* [INFORMATION SHOWN]
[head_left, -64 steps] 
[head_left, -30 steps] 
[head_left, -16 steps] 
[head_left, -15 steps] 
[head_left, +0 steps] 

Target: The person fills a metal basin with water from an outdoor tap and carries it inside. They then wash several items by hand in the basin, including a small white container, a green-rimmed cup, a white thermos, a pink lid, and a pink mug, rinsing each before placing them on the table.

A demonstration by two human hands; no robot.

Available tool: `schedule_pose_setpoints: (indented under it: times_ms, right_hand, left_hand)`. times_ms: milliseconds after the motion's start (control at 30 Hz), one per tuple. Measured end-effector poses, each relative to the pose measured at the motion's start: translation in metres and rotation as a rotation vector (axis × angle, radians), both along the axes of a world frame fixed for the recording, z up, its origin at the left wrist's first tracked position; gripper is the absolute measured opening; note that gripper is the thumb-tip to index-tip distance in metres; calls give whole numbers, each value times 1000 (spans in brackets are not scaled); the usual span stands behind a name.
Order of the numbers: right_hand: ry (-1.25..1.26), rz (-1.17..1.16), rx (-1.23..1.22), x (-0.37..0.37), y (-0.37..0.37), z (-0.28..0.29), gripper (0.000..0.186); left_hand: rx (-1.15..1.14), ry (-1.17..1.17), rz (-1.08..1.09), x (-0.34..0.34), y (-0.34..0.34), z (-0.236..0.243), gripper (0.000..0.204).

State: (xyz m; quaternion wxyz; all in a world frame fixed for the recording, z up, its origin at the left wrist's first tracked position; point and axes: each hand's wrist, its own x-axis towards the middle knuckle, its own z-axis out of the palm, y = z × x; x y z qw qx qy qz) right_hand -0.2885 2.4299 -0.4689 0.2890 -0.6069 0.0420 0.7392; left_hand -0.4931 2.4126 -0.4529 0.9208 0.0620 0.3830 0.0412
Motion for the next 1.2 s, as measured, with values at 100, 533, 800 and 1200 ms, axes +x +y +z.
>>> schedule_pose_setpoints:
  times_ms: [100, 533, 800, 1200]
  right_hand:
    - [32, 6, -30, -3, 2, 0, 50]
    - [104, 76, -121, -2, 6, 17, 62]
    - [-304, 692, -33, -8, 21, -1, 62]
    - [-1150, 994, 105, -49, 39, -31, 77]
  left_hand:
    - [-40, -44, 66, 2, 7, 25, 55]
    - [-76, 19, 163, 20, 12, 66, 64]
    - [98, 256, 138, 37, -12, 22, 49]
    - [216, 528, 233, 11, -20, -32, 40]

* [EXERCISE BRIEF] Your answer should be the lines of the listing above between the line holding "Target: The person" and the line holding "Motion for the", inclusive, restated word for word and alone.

* [TASK RESULT]
Target: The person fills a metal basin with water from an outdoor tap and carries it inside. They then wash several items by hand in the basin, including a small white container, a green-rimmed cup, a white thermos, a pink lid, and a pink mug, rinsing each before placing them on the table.

A demonstration by two human hands; no robot.

Available tool: `schedule_pose_setpoints: (indented under it: times_ms, right_hand, left_hand)`. times_ms: milliseconds after the motion's start (control at 30 Hz), one per tuple. Measured end-effector poses, each relative to the pose measured at the motion's start: translation in metres and rotation as a rotation vector (axis × angle, radians), both along the axes of a world frame fixed for the recording, z up, its origin at the left wrist's first tracked position; gripper is the absolute measured opening; note that gripper is the thumb-tip to index-tip distance in metres; calls give whole numbers, each value times 1000 (spans in brackets are not scaled); the usual span stands behind a name.
Order of the numbers: right_hand: ry (-1.25..1.26), rz (-1.17..1.16), rx (-1.23..1.22), x (-0.37..0.37), y (-0.37..0.37), z (-0.28..0.29), gripper (0.000..0.186); left_hand: rx (-1.15..1.14), ry (-1.17..1.17), rz (-1.08..1.09), x (-0.34..0.34), y (-0.34..0.34), z (-0.236..0.243), gripper (0.000..0.204).

State: (xyz m; quaternion wxyz; all in a world frame fixed for the recording, z up, its origin at the left wrist's first tracked position; point and axes: each hand's wrist, its own x-axis towards the middle knuckle, its own z-axis out of the palm, y = z × x; x y z qw qx qy qz) right_hand -0.2885 2.4299 -0.4689 0.2890 -0.6069 0.0420 0.7392; left_hand -0.4931 2.4126 -0.4529 0.9208 0.0620 0.3830 0.0412
Motion for the next 1.2 s, as measured, with values at 100, 533, 800 and 1200 ms, axes +x +y +z.

Nothing else is needed to complete the answer.